───── Stored data ─────
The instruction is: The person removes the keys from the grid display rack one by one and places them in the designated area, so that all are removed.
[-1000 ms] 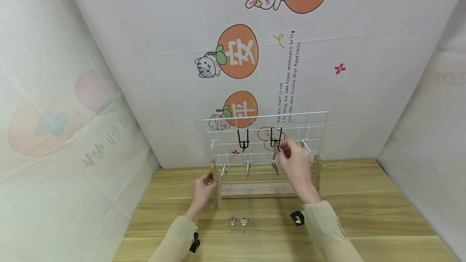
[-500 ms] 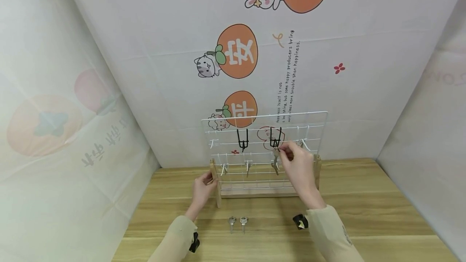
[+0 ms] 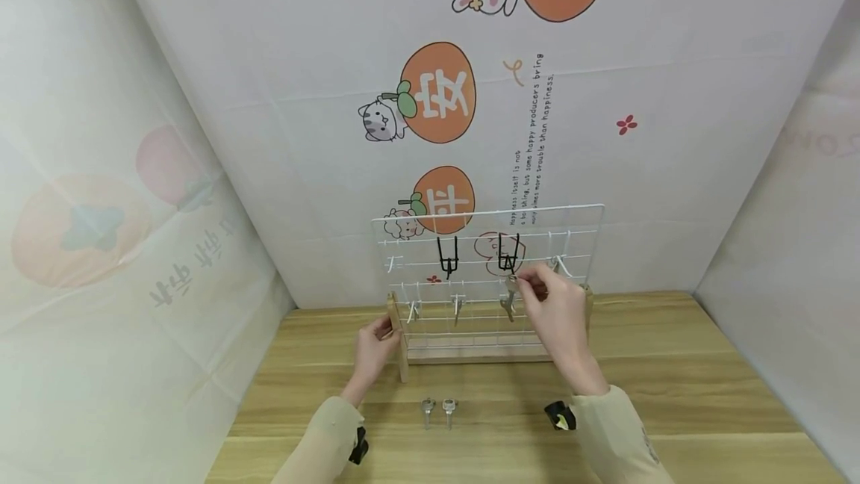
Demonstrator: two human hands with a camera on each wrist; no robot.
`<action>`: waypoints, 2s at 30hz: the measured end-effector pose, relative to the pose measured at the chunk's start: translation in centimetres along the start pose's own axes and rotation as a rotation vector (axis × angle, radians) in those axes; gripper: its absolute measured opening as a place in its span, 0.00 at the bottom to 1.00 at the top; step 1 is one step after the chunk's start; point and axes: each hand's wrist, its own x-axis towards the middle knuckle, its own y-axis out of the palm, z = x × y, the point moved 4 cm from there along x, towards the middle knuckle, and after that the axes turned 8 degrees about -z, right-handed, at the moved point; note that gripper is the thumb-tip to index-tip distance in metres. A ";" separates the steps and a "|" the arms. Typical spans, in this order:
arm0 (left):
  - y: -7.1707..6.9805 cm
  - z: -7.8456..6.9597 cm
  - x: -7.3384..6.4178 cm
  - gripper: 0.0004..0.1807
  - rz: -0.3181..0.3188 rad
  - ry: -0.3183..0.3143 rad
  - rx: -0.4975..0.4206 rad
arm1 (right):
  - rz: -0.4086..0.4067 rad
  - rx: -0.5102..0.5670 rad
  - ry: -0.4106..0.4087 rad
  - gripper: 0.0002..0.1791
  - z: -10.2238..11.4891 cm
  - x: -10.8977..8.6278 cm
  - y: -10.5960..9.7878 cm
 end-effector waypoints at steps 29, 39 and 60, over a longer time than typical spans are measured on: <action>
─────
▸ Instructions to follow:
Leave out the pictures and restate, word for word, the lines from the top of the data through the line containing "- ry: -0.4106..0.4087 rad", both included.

▸ Answer:
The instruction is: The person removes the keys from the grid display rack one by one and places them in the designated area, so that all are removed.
[-1000 ms] 
[-500 ms] 
[+0 ms] 
Demonstrator: two human hands with a camera on each wrist; no robot.
`<action>`: waypoints, 2s at 30hz: the measured end-effector pose, relative to the pose measured at the chunk's start: translation in centimetres along the start pose's own axes and rotation as a rotation vector (axis × angle, radians) in those axes; gripper: its absolute measured opening as a place in its span, 0.00 at the bottom to 1.00 at the top; step 1 is one step after the chunk's start; point and axes: each hand's wrist, its own x-axis towards the middle knuckle, its own y-axis out of the palm, z = x × y, the point moved 4 cm from there along x, towards the middle knuckle, and after that the axes turned 8 degrees about -z, right-handed, at the moved point; note that gripper is the thumb-tip to index-tip distance in metres. A ";" separates the steps and a "|" the arms. Typical spans, in this order:
arm0 (left):
  - y: -7.1707..6.9805 cm
  - z: -7.8456..6.9597 cm
  - x: -7.3384..6.4178 cm
  - gripper: 0.0004..0.1807
  - rz: -0.3181..0.3188 rad
  - ry: -0.3183..0.3143 rad
  - rx: -0.4975..0.4206 rad
arm1 (right):
  - rz: -0.4086..0.4067 rad
  - rx: -0.5102..0.5670 rad
  - ry: -0.4106..0.4087 rad

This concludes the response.